EXERCISE AIM:
Write out the data exactly from its first line onward, ending with the line in which "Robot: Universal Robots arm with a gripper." appears.

Stored items:

[Start of Attachment]

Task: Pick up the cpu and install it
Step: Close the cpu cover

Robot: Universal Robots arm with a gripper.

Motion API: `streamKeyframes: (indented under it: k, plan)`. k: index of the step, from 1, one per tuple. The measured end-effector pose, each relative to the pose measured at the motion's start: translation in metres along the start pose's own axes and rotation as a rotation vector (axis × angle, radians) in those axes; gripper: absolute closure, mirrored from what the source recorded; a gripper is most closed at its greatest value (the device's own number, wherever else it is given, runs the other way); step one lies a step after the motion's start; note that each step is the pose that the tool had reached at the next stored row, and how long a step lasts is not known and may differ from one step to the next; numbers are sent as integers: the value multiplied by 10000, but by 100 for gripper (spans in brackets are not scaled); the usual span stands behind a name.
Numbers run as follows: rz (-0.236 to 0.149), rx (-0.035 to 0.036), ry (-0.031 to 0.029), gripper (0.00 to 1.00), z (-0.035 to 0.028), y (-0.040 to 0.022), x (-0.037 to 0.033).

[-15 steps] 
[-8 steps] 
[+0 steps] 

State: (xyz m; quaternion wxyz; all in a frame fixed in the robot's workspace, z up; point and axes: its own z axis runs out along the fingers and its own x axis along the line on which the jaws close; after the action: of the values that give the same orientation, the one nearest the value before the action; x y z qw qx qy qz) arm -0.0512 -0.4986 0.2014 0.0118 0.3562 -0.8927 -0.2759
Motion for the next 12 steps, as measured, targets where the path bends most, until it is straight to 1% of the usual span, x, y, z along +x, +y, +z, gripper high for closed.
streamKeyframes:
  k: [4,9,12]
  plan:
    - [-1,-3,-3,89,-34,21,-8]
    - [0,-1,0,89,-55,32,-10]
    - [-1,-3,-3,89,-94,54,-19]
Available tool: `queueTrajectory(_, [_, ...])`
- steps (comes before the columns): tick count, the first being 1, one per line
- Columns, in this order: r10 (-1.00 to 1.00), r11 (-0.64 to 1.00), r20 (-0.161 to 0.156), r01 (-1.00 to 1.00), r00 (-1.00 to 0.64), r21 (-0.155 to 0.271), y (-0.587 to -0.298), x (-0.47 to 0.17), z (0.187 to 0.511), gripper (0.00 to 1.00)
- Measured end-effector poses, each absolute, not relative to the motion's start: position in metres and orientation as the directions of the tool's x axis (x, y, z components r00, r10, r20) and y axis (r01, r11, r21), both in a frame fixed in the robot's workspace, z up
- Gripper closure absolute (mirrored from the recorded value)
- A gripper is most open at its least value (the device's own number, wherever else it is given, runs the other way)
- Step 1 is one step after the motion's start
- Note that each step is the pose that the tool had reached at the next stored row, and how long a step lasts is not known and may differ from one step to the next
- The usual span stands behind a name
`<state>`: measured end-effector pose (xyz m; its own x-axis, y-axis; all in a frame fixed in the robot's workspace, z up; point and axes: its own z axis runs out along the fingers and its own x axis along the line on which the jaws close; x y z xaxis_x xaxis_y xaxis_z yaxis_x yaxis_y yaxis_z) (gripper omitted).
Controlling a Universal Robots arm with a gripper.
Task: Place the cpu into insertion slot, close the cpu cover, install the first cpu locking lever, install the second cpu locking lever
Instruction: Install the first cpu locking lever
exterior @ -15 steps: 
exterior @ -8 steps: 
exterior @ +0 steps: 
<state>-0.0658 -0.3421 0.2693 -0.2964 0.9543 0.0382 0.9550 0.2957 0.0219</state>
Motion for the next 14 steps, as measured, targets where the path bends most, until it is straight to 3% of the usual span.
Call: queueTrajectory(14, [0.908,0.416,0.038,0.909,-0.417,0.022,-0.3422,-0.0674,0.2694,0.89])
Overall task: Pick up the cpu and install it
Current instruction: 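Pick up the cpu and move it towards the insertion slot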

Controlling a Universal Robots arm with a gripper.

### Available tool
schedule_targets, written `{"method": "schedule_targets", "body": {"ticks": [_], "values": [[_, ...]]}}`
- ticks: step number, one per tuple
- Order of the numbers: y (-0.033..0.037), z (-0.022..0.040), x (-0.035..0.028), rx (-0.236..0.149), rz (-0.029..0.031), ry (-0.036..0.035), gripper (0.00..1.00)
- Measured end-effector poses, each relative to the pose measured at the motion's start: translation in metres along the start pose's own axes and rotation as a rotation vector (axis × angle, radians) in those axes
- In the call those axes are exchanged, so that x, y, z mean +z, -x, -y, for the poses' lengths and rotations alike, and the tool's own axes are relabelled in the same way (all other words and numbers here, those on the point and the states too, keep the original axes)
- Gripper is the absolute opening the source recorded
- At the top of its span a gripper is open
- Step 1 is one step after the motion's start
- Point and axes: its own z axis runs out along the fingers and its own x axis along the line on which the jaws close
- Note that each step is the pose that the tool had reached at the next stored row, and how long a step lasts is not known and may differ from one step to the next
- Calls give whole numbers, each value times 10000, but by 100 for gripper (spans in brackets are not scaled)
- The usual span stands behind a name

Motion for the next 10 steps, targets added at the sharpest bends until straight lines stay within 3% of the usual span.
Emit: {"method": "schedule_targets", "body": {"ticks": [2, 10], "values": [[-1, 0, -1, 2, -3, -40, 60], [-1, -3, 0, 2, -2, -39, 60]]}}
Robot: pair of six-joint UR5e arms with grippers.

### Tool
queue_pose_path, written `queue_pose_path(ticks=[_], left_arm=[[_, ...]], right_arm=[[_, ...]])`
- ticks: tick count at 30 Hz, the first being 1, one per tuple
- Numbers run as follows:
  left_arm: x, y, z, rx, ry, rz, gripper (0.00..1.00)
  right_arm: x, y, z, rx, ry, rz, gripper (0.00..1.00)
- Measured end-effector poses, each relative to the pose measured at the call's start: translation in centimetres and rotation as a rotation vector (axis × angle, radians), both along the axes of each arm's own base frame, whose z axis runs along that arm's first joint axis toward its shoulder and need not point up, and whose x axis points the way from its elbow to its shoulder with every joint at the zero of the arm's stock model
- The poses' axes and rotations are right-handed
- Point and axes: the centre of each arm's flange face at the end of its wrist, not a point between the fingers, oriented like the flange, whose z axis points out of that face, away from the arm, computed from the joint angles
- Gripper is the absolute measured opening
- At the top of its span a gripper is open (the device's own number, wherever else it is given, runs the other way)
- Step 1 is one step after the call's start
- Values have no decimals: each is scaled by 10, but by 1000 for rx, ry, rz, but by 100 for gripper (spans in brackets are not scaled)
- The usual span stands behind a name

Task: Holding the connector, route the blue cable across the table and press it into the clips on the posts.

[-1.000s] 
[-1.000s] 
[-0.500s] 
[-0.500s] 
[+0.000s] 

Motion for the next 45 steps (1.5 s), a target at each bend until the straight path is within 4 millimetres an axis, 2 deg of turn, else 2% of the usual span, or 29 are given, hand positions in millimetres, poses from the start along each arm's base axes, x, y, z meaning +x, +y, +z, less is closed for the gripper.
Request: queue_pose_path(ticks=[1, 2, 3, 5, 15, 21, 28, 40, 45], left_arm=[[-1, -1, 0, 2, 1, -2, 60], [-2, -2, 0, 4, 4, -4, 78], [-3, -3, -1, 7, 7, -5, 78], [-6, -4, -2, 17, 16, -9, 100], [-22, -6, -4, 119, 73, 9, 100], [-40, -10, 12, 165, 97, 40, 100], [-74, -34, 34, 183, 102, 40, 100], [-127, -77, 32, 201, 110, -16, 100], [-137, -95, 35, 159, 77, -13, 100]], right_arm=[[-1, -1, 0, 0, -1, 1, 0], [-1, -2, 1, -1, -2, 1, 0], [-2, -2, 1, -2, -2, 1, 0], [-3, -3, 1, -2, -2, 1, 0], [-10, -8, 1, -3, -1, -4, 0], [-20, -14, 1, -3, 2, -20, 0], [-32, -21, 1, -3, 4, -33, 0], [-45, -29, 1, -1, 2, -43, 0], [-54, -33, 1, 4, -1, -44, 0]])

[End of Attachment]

ANSWER:
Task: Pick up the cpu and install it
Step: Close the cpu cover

Robot: Universal Robots arm with a gripper.

This answer has been given in full.